The answer function inspects the same properties of the universe that the question function inspects and in this way can produce answers that depend on the question, even though we are using a single answer function for all 256 possible questions.
The answer function contains a model of the relationship between images and sleepiness, but it is exactly this kind of model that we are trying to detect inside the universe. This gives us false positives.

The main results that Wolpert derives from his framework are impossibility results concerning the limits of inference within physical systems.

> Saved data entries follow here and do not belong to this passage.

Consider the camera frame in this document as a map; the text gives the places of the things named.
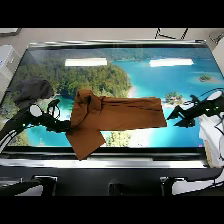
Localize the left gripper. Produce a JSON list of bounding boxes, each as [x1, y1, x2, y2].
[[48, 117, 72, 134]]

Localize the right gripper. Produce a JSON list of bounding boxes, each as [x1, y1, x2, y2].
[[166, 103, 200, 129]]

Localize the brown pants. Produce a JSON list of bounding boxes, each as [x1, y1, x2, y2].
[[65, 88, 168, 161]]

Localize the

That his definitions provide necessary but, it seems to me, not sufficient conditions for what common sense would describe as "inference" is therefore not much of a criticism of the paper, since the impossibility of a necessary condition for a thing implies the impossibility of the thing itself, and in general obtaining a result in mathematics using weaker starting assumptions is of value since the result can be applied to a greater variety of mathematical structures.

Our goal, on the other hand, is to positively identify deception in intelligent systems, and our main impediment to a useful definition is not false negatives but false positives, and so one more necessary condition for knowledge is not of such great value.

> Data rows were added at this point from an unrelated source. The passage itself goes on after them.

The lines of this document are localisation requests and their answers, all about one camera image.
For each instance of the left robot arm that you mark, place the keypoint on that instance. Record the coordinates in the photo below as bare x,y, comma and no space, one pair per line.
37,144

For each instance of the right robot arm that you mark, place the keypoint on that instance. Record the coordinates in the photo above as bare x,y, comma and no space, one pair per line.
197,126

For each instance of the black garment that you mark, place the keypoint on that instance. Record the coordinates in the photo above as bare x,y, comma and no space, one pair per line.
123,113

A knowledge computation barrier?

Many proposed definitions of knowledge fail to differentiate knowledge from information. Knowledge can be created from information by a purely computational process, so any definition of knowledge that is not sensitive to computation cannot differentiate information from knowledge. Since this has been the downfall of several definitions of knowledge, I will give it the following name:

(Knowledge computation barrier) Suppose that a definition of knowledge claims that knowledge is present within some system. Consider now the ways that this knowledge, wherever it is claimed to exist, might be transformed into different representations via computation. If the definition claims that knowledge is still present under all such transformations, then the definition fails to capture what knowledge is.

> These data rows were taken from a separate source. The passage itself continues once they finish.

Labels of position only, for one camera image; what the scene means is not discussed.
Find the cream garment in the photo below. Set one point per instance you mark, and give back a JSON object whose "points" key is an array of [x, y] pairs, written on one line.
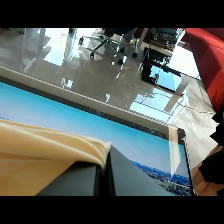
{"points": [[36, 146]]}

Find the black garment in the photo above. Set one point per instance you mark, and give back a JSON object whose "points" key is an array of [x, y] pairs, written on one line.
{"points": [[215, 170]]}

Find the black office chair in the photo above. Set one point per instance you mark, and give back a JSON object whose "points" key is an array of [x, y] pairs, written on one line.
{"points": [[111, 40]]}

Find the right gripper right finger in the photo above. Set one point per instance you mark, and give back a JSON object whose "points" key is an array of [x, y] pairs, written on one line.
{"points": [[130, 178]]}

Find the red sofa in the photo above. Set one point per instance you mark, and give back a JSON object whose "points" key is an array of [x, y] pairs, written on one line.
{"points": [[210, 56]]}

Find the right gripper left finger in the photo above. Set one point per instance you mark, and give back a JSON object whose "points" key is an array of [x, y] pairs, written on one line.
{"points": [[80, 180]]}

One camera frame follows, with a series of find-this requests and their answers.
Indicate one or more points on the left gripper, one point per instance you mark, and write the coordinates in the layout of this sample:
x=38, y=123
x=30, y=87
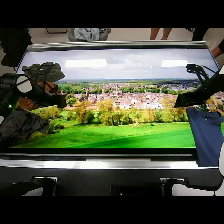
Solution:
x=57, y=101

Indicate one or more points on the blue garment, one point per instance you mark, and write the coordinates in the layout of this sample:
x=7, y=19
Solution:
x=206, y=136

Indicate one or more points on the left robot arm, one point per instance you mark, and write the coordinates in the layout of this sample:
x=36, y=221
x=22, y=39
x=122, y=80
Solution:
x=38, y=95

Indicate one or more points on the heap of clothes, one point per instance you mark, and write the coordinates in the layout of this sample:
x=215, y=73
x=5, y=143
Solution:
x=88, y=34

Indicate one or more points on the silver frame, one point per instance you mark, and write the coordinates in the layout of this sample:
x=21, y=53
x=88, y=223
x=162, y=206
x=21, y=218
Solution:
x=100, y=164

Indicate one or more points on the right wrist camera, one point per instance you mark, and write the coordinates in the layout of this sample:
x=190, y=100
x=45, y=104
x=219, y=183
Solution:
x=195, y=70

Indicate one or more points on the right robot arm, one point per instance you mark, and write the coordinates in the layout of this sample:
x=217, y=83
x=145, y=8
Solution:
x=210, y=89

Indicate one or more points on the dark grey garment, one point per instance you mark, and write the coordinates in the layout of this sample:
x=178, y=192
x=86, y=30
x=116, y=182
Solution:
x=23, y=125

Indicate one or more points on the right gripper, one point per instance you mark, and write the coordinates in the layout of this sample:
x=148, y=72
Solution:
x=186, y=99

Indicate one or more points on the brown T-shirt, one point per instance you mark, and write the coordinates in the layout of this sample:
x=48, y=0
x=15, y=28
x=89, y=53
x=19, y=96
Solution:
x=26, y=104

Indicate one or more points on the black garment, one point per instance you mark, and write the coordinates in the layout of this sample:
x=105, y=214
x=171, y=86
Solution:
x=13, y=45

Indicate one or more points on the person's legs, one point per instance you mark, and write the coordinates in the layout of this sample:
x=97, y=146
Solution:
x=160, y=32

To see why this is true, consider a system in which data is being recorded somewhere. We would not, on its own, call this knowledge because the mere recording of data gives us no reason to expect the subsystem doing the recording to have outsized influence over the system as a whole. But now consider the same system modified so that a model is built from the data that is being recorded. This system differs only in that a certain lossy transformation of the recorded data is being applied, yet in many cases we would now identify knowledge as present within the subsystem. Model-building is a purely computational process, and it almost always reduces information content compared to raw data. Any definition of knowledge that is not sensitive to computational transformations, therefore, will either claim that knowledge exists in both the data-recording and model-building subsystems, or that knowledge exists in neither the data-recording nor model-building subsystems. Both are incorrect; therefore, an accurate definition of knowledge must be sensitive to computation.

Conclusion

I think Wolpert’s framework is worth examining closely. There is an elegance to his framework that seems helpful. It assumes no Cartesian boundaries between agents, and grounds everything into a clear notion of a shared objective reality. In this way it is highly aligned with the embedded agency ethos.

It may be worth quantifying inference in terms of the circuit complexity of the function $Y$ required to recognize what answer is given in what universe. Perhaps we could describe the accumulation of knowledge as a reduction over time of the circuit complexity of the simplest $Y$ capable of discerning answers from the physical configuration of a system.